» **Task objective**: In the material below, find the span from the line with "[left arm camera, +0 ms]" to the line with "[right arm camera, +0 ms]" and transcribe only those lines, exactly, ends included, without the pictures.

» **Recorded data**:
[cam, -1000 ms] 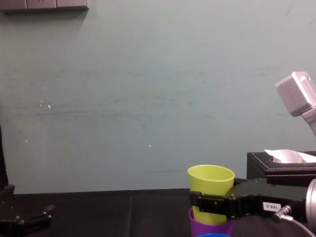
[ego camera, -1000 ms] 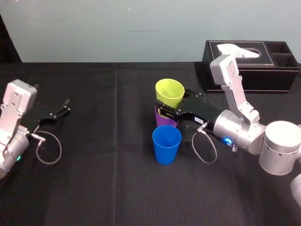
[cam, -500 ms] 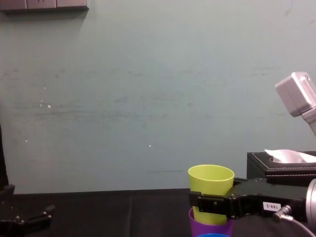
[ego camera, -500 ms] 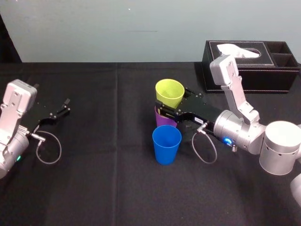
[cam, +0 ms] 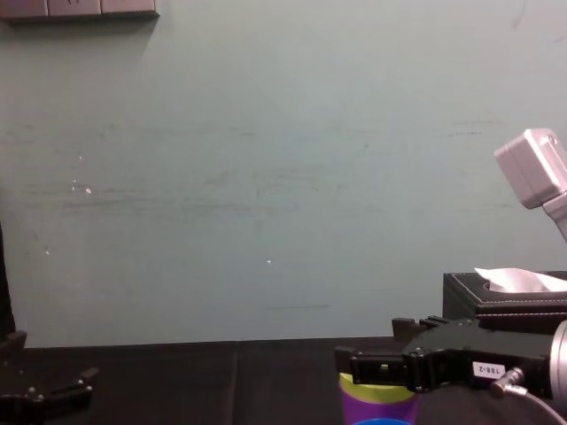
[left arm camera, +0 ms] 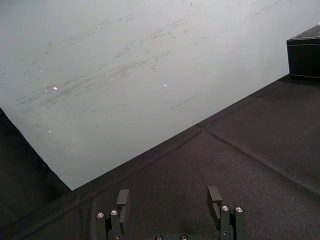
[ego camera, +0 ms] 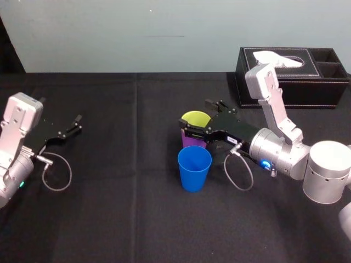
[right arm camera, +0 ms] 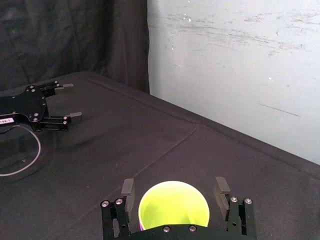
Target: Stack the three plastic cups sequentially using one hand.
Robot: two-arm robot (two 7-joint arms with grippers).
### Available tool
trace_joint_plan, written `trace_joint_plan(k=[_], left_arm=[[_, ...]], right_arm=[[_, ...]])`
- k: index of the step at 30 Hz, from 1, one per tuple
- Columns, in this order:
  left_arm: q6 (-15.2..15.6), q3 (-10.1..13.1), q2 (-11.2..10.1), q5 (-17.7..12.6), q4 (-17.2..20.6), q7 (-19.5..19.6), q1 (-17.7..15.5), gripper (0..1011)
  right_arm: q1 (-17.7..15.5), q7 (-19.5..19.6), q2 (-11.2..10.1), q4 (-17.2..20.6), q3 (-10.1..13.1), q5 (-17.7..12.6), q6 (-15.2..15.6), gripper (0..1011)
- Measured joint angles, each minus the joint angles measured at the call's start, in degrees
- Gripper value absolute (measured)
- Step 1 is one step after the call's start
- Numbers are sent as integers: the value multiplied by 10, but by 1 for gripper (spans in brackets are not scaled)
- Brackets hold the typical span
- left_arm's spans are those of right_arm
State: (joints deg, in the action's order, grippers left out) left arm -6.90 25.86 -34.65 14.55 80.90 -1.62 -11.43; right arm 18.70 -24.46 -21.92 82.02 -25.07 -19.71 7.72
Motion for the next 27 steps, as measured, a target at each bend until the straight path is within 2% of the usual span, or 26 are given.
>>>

» **Your solution**:
[left arm camera, +0 ms] 
[ego camera, +0 ms] 
[right arm camera, +0 ms] 

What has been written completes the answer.